EXERCISE PROMPT =>
What is needed is a copy of each line in the listing that contains "glass".

THE RECORDS =>

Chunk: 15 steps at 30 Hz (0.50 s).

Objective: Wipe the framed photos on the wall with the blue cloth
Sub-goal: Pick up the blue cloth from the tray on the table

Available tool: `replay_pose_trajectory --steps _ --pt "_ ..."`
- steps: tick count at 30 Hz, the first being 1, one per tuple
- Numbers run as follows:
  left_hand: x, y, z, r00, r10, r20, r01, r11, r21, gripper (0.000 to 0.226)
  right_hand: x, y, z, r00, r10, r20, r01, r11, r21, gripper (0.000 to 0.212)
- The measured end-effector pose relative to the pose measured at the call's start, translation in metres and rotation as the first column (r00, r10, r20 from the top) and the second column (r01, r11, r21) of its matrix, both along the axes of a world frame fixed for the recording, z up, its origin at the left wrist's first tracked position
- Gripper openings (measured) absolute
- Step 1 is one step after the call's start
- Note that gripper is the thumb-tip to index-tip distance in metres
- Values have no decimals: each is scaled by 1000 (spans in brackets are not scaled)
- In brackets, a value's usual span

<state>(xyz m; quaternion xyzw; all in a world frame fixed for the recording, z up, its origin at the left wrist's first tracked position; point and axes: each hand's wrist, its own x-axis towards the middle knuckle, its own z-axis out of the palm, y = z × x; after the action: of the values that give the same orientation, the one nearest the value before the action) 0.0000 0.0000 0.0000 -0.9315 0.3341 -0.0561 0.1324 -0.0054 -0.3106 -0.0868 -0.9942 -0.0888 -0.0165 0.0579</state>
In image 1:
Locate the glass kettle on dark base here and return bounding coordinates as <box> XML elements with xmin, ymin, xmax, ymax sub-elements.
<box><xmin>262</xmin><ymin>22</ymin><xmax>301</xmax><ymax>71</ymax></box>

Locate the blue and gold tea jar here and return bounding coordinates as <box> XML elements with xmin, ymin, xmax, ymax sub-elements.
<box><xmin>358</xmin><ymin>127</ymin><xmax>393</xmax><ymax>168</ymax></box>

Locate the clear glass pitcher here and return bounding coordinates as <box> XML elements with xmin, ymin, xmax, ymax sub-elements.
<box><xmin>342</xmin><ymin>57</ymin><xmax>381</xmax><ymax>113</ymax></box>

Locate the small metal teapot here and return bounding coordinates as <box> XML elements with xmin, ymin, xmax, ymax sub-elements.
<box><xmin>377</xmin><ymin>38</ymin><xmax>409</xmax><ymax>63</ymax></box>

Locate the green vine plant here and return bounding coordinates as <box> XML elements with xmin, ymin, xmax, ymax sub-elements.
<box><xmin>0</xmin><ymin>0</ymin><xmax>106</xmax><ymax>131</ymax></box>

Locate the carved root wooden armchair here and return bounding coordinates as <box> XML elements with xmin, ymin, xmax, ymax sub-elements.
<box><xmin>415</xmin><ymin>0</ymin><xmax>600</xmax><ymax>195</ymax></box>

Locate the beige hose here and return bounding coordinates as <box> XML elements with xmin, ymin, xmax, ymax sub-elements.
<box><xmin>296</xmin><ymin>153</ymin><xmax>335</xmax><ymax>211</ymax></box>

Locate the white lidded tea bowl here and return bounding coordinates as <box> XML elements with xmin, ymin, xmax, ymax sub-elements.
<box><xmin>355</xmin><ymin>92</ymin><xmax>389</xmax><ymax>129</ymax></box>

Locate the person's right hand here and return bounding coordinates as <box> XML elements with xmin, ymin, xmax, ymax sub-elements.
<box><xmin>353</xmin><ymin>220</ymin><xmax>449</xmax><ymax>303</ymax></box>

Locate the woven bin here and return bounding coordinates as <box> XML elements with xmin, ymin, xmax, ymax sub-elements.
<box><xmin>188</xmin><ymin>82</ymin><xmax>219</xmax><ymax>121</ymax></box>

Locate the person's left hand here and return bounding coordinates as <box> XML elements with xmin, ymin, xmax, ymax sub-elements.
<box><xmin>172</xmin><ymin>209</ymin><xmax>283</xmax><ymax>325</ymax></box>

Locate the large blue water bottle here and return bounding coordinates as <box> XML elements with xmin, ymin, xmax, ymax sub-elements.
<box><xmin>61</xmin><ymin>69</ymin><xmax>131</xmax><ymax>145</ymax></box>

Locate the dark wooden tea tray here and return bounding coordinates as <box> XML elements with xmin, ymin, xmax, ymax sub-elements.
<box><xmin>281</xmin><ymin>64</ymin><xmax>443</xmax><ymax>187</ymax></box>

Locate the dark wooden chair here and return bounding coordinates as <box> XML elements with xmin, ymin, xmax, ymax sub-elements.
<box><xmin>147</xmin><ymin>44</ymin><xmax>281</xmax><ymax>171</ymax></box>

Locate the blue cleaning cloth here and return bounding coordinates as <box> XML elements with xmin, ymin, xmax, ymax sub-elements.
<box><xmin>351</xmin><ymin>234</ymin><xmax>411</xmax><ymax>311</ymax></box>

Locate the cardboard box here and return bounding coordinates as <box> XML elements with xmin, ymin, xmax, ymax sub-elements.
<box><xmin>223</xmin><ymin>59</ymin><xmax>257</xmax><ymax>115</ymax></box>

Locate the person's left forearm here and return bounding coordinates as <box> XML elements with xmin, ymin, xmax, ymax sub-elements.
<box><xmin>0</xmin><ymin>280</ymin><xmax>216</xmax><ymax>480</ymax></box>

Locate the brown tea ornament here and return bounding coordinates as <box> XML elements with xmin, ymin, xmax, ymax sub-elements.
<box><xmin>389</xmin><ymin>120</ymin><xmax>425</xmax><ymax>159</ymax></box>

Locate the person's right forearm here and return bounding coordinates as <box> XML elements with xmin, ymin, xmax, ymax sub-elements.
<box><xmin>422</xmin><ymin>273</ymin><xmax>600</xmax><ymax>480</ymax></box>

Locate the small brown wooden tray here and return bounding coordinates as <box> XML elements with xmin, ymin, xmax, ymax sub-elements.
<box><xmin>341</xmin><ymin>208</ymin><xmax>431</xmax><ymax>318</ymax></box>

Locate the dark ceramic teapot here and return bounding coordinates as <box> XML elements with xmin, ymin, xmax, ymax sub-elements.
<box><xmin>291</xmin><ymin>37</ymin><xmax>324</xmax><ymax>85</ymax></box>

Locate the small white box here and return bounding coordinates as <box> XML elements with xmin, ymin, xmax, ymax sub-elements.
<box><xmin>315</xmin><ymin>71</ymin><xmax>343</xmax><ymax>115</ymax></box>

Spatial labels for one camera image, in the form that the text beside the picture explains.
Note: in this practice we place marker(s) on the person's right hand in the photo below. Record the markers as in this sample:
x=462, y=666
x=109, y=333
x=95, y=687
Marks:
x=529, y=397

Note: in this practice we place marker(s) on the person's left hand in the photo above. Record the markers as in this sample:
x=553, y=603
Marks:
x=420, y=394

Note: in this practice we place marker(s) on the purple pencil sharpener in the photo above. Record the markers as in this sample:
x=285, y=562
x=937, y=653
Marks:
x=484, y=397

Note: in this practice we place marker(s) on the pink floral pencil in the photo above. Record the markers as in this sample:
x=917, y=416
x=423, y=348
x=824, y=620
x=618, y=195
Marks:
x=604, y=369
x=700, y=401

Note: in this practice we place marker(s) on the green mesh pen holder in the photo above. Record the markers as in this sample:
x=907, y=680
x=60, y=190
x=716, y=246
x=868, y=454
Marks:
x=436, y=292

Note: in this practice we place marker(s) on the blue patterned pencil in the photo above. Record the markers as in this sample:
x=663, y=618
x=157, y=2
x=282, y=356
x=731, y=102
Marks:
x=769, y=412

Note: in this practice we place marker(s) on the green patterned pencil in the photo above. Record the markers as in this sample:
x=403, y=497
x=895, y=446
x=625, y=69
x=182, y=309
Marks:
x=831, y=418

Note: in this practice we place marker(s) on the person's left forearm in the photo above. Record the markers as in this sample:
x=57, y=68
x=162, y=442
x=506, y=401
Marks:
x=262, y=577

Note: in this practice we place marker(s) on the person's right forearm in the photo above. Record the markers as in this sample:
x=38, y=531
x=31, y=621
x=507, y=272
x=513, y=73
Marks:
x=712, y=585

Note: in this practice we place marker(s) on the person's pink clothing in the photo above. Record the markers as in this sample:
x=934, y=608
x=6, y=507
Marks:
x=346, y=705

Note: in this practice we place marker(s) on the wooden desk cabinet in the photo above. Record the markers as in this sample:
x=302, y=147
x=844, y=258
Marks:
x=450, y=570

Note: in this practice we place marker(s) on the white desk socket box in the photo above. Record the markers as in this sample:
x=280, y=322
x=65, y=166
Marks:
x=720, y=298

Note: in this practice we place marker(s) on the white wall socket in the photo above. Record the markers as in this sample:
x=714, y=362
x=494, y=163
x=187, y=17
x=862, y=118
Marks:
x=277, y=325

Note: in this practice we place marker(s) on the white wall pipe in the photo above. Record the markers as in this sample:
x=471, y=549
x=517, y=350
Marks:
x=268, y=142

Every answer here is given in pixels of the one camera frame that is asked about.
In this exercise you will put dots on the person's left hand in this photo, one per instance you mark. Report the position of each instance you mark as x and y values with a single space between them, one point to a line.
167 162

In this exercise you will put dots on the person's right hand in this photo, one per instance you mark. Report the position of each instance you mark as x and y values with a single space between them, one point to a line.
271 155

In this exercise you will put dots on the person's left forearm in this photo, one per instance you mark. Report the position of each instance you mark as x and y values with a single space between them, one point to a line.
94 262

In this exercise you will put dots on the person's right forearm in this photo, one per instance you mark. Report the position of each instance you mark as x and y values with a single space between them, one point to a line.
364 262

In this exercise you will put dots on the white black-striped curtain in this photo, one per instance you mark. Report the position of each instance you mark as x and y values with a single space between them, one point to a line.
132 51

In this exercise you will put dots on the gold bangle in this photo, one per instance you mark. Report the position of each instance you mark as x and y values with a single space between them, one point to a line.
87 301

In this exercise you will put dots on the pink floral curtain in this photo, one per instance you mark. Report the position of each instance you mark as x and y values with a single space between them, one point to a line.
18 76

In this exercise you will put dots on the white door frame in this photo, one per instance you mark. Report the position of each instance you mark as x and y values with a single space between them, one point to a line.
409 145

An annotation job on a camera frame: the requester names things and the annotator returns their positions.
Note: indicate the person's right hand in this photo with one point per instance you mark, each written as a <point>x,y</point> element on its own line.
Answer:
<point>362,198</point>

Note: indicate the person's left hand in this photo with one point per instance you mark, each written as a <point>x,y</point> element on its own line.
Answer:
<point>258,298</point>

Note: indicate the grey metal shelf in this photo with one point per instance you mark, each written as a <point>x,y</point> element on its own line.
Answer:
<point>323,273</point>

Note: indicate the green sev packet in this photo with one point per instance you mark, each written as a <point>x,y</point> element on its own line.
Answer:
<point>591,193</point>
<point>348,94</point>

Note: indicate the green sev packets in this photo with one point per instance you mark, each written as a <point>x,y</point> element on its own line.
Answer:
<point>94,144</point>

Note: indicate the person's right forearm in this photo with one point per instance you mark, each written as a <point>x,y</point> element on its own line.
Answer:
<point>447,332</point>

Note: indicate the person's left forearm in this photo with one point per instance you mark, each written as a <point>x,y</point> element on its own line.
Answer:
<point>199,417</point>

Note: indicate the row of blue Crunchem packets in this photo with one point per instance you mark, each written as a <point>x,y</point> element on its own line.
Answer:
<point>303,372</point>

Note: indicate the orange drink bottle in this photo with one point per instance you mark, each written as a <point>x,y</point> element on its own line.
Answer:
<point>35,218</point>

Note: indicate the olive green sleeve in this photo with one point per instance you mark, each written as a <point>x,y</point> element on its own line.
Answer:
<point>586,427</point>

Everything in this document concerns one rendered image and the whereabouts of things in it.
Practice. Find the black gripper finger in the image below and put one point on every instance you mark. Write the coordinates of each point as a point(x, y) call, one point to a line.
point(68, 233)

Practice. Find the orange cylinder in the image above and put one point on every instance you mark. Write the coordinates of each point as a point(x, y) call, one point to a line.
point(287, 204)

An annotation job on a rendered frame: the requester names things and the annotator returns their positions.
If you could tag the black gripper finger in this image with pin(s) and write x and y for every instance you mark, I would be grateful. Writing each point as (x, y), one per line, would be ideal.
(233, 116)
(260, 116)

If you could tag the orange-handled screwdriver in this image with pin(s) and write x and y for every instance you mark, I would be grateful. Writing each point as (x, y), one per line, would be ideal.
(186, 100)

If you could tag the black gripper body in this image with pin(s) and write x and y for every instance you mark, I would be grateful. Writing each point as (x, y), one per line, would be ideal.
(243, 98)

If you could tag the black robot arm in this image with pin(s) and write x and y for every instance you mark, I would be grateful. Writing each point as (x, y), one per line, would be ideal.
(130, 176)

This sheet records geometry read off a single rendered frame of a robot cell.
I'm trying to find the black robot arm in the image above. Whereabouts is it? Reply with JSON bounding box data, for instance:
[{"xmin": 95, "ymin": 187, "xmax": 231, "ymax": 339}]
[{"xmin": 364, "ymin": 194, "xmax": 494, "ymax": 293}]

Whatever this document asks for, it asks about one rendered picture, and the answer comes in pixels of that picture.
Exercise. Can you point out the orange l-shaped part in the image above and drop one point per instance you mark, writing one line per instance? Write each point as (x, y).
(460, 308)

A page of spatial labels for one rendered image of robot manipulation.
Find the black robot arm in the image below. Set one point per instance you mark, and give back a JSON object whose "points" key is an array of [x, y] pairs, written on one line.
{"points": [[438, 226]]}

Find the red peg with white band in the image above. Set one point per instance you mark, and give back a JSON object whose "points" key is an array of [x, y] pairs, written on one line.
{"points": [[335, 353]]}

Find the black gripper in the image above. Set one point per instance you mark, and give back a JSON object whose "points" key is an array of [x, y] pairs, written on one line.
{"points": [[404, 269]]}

ANSWER BELOW =>
Locate the glass kettle on dark base here and return bounding coordinates as <box> XML elements with xmin, ymin, xmax, ymax sub-elements.
Locate the clear glass pitcher here and return bounding coordinates as <box> XML elements with xmin, ymin, xmax, ymax sub-elements.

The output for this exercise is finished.